Task goal:
Give back only the lines in the records below from the one with "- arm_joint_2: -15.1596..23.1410" to the one with "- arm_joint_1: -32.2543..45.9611", both inclusive, word for word.

_ _ _ _

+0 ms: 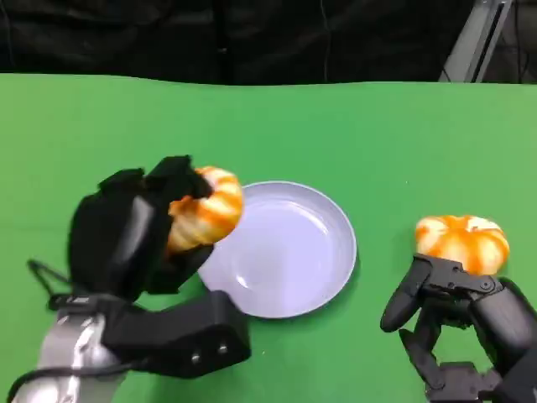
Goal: Grasp the bread from the table and place it into the plate.
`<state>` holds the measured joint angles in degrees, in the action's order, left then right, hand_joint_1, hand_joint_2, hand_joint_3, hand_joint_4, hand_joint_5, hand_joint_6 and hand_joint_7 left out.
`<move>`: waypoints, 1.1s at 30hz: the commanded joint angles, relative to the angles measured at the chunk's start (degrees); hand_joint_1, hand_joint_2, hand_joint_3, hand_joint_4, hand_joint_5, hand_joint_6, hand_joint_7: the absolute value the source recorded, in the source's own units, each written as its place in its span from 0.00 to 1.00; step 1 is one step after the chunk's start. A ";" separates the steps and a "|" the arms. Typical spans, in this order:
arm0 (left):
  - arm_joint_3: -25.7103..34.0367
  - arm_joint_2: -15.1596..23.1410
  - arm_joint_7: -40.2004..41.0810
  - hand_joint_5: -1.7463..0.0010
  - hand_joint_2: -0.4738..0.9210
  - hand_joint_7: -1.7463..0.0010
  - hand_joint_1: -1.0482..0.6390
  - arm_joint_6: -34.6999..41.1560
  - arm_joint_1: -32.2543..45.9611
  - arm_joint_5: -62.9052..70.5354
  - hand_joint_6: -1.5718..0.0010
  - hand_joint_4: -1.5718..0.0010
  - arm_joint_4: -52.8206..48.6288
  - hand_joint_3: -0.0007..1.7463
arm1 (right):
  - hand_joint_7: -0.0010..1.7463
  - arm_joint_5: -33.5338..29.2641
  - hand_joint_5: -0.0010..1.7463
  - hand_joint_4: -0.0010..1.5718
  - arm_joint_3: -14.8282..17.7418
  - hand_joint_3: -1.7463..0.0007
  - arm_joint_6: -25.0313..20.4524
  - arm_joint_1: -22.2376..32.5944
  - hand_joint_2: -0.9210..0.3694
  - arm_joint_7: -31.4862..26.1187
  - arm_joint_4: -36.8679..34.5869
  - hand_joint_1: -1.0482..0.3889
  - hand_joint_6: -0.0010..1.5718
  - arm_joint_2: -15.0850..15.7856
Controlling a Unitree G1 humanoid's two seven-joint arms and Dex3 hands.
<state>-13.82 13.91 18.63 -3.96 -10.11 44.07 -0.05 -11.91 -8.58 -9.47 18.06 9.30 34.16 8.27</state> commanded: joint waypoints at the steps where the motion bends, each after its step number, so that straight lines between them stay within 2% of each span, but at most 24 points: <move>1: -2.36 -0.78 0.57 0.00 0.57 0.07 0.52 -2.20 -4.81 0.44 0.53 0.44 -5.36 0.76 | 0.80 -0.19 0.93 0.47 0.08 0.32 -0.18 0.15 0.38 -0.23 0.55 0.77 0.44 0.47; 4: -4.09 -2.31 0.63 0.00 0.59 0.02 0.51 -2.86 -8.09 0.44 0.55 0.43 -9.22 0.76 | 0.80 -0.42 0.93 0.48 -0.04 0.32 -0.05 0.24 0.38 -0.23 0.50 0.77 0.44 0.65; 10: -6.72 -5.30 0.18 0.00 0.58 0.01 0.52 -2.10 -13.82 0.46 0.55 0.44 -17.27 0.72 | 0.79 -0.14 0.92 0.48 -0.06 0.31 0.62 0.42 0.39 -0.50 0.26 0.77 0.45 0.54; 12: -7.03 -6.17 -2.84 0.00 0.66 0.24 0.50 0.01 -14.66 -0.47 0.52 0.49 -17.82 0.62 | 0.79 -0.18 0.92 0.48 -0.20 0.31 0.92 0.56 0.39 -0.64 0.24 0.77 0.45 0.48; 13: -7.09 -6.40 -4.54 0.04 0.73 0.41 0.50 0.31 -14.98 -1.41 0.50 0.53 -18.15 0.51 | 0.79 -0.13 0.92 0.48 -0.23 0.31 1.01 0.59 0.39 -0.68 0.19 0.77 0.45 0.46; 14: -7.11 -6.49 -5.60 0.17 0.78 0.54 0.49 0.36 -15.16 -2.09 0.51 0.56 -18.34 0.41 | 0.79 -0.08 0.92 0.48 -0.24 0.31 1.04 0.60 0.39 -0.69 0.15 0.77 0.45 0.46; 15: -7.56 -5.97 -8.31 0.25 0.83 0.65 0.49 0.89 -15.47 -2.47 0.50 0.57 -18.17 0.33 | 0.79 -0.09 0.92 0.48 -0.24 0.31 0.97 0.60 0.39 -0.67 0.15 0.77 0.45 0.50; 16: -8.14 -5.25 -11.55 0.43 0.92 0.79 0.44 1.74 -15.79 -2.59 0.60 0.69 -17.80 0.19 | 0.79 -0.12 0.92 0.49 -0.25 0.31 1.00 0.61 0.39 -0.67 0.13 0.76 0.45 0.55; 18: -9.27 -4.02 -17.46 0.59 0.98 0.92 0.36 3.86 -16.31 -2.24 0.74 0.86 -16.78 0.11 | 0.79 -0.17 0.92 0.48 -0.24 0.31 0.70 0.60 0.39 -0.58 0.29 0.76 0.45 0.68; 19: -9.82 -3.54 -19.97 0.72 0.99 0.96 0.29 5.04 -16.33 -1.80 0.83 0.94 -16.04 0.09 | 0.79 -0.09 0.92 0.48 -0.20 0.31 0.66 0.58 0.39 -0.49 0.31 0.76 0.45 0.73; 21: -10.74 -2.88 -23.72 0.91 1.00 0.98 0.22 7.08 -16.24 -1.11 0.91 0.99 -14.74 0.05 | 0.79 0.29 0.92 0.48 -0.07 0.31 0.74 0.52 0.39 -0.32 0.16 0.76 0.45 0.78; 23: -11.63 -2.23 -26.87 0.98 1.00 0.99 0.17 8.76 -16.24 -0.61 0.95 1.00 -13.65 0.06 | 0.79 0.56 0.92 0.48 -0.01 0.31 0.93 0.51 0.39 -0.20 -0.03 0.76 0.45 0.84; 27: -12.71 -1.14 -30.16 1.00 1.00 1.00 0.10 10.51 -16.02 0.08 0.98 1.00 -11.96 0.12 | 0.79 0.70 0.93 0.48 0.00 0.31 0.83 0.54 0.39 -0.06 0.10 0.77 0.45 0.86; 33: -12.58 1.15 -35.35 1.00 1.00 1.00 0.09 12.85 -14.84 0.07 0.98 1.00 -7.81 0.17 | 0.79 0.83 0.94 0.48 -0.31 0.31 0.81 0.89 0.39 -0.12 0.40 0.77 0.44 0.60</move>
<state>-26.92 13.20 -15.00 8.21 -25.42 44.32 -10.14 -11.65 -9.17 -9.05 18.59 9.15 34.23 8.52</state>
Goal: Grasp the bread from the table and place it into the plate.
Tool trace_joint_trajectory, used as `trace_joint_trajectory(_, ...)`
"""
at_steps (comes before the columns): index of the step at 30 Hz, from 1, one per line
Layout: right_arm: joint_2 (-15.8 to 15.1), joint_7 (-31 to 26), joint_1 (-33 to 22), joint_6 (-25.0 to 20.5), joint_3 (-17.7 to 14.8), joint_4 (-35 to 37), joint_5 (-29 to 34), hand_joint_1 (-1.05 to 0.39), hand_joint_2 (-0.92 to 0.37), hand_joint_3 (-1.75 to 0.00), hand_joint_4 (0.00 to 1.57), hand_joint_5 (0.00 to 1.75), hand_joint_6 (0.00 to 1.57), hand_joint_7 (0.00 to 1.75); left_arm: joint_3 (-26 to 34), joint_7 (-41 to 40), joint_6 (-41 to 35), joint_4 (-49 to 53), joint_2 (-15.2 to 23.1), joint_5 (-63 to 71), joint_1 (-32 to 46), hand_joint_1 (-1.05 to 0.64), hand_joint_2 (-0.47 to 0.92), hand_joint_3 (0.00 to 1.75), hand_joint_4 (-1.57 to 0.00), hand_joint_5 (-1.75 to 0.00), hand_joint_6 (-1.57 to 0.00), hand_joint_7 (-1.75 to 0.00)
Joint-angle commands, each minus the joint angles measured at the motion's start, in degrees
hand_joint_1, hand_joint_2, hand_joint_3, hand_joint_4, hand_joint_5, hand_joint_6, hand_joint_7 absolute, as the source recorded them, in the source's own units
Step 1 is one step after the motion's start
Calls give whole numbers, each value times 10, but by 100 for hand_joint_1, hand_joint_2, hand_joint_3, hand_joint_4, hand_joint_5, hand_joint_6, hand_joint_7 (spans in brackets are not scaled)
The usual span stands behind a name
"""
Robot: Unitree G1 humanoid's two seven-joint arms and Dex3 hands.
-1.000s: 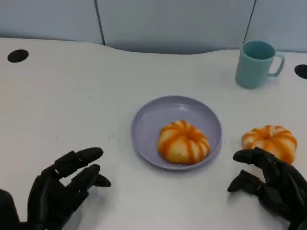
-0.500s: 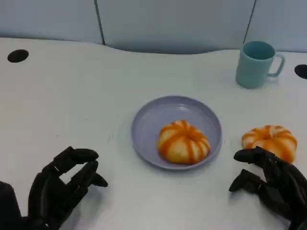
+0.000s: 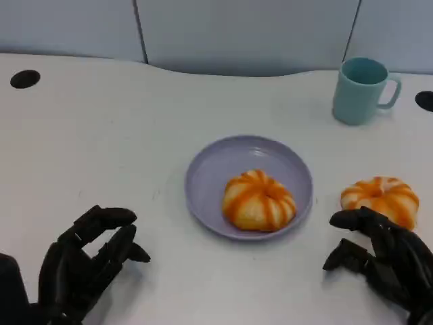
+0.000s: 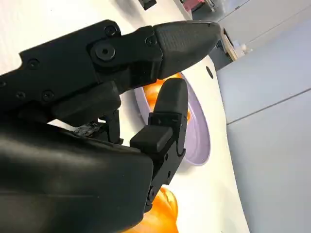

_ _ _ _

Solution below:
  - arm_joint_2: -15.1596..23.1410
  - arm_joint_7: -40.2004..41.0810
  - hand_joint_5: -1.7463..0.0010
  - hand_joint_2: -0.4738..0.9210
  - hand_joint_7: -1.7463..0.0010
  - hand_joint_1: -1.0482..0.6390
  - arm_joint_6: -34.6999..41.1560
  - arm_joint_1: -32.2543..45.9611

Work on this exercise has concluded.